Monsieur Lassagne est horloger dans la ville de Limoges. Yves est l'ouvrier qu'il a recueilli encore enfant.

Si M. Lassagne eût voulu s'occuper un peu de son état, il eût sans doute fait fortune. Il était regardé dans Limoges et par ses trois ou quatre confrères mêmes comme un habile homme. Ses horloges ne variaient pas plus que le soleil, et il n'était pas un paysan de Saint-Léonard-le-Noblet, de Bellac ou de Rochechouart, qui ne fût fier de tirer le dimanche de son gousset, — uno mountrë do pay Lassagne. Deux années passées dans les ateliers de Genève avaient complété son éducation spéciale. En outre, il possédait à fond toutes les connaissances accessoires à son état — et bien d'autres encore. Yves, d'ailleurs, laborieux et intelligent, l'eût fort bien secondé.

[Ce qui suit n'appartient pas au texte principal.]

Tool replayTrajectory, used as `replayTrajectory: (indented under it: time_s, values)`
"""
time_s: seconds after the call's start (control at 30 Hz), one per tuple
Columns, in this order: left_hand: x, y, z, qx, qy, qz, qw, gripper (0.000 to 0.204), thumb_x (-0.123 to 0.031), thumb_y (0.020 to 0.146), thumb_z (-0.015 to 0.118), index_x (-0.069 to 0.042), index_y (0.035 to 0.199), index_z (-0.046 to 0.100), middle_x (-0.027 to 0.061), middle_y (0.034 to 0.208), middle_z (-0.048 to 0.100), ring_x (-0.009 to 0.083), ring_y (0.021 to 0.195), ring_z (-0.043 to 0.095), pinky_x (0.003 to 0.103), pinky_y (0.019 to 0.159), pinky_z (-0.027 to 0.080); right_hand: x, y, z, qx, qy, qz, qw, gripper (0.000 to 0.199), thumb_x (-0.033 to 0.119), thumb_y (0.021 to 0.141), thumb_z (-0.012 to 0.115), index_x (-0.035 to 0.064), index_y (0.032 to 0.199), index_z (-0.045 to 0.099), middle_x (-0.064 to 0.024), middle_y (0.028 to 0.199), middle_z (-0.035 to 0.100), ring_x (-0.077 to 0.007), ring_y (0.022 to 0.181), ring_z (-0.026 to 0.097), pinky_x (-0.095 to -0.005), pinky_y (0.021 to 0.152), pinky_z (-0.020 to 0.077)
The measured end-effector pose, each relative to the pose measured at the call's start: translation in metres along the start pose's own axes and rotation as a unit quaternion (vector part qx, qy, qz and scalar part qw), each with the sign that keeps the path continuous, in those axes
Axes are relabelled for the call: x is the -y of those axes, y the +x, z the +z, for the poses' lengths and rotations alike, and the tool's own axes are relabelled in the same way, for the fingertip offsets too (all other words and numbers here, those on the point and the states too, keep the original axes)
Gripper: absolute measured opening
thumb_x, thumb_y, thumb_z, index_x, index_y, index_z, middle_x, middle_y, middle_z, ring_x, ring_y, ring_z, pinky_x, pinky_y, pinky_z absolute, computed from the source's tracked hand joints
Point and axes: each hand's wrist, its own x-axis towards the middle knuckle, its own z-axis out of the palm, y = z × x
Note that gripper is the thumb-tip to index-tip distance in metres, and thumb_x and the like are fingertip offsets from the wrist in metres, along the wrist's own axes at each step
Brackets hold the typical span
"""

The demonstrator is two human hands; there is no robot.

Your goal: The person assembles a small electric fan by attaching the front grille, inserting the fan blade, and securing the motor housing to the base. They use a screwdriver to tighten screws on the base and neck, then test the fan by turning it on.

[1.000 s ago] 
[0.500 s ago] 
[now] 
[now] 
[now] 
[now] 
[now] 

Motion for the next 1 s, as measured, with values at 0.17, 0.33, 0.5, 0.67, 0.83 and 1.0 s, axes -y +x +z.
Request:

Par malheur, toutes ces choses que contenait la tête du vieil horloger l'entraînaient dans des préoccupations continuelles au détriment de sa profession. Si, en passant, votre regard avait traversé le rideau de montres à réparer, plus clairsemées de jour en jour, qui ornaient la devanture, vous eussiez vu à côté d'Yves qui, le nez collé sur sa loupe, était tout entier à son minutieux travail, — vous eussiez vu le père Lassagne accoudé, la tête entre ses mains, rester des heures entières immobiles, l'oeil fixe, l'esprit perdu dans ses rêveries.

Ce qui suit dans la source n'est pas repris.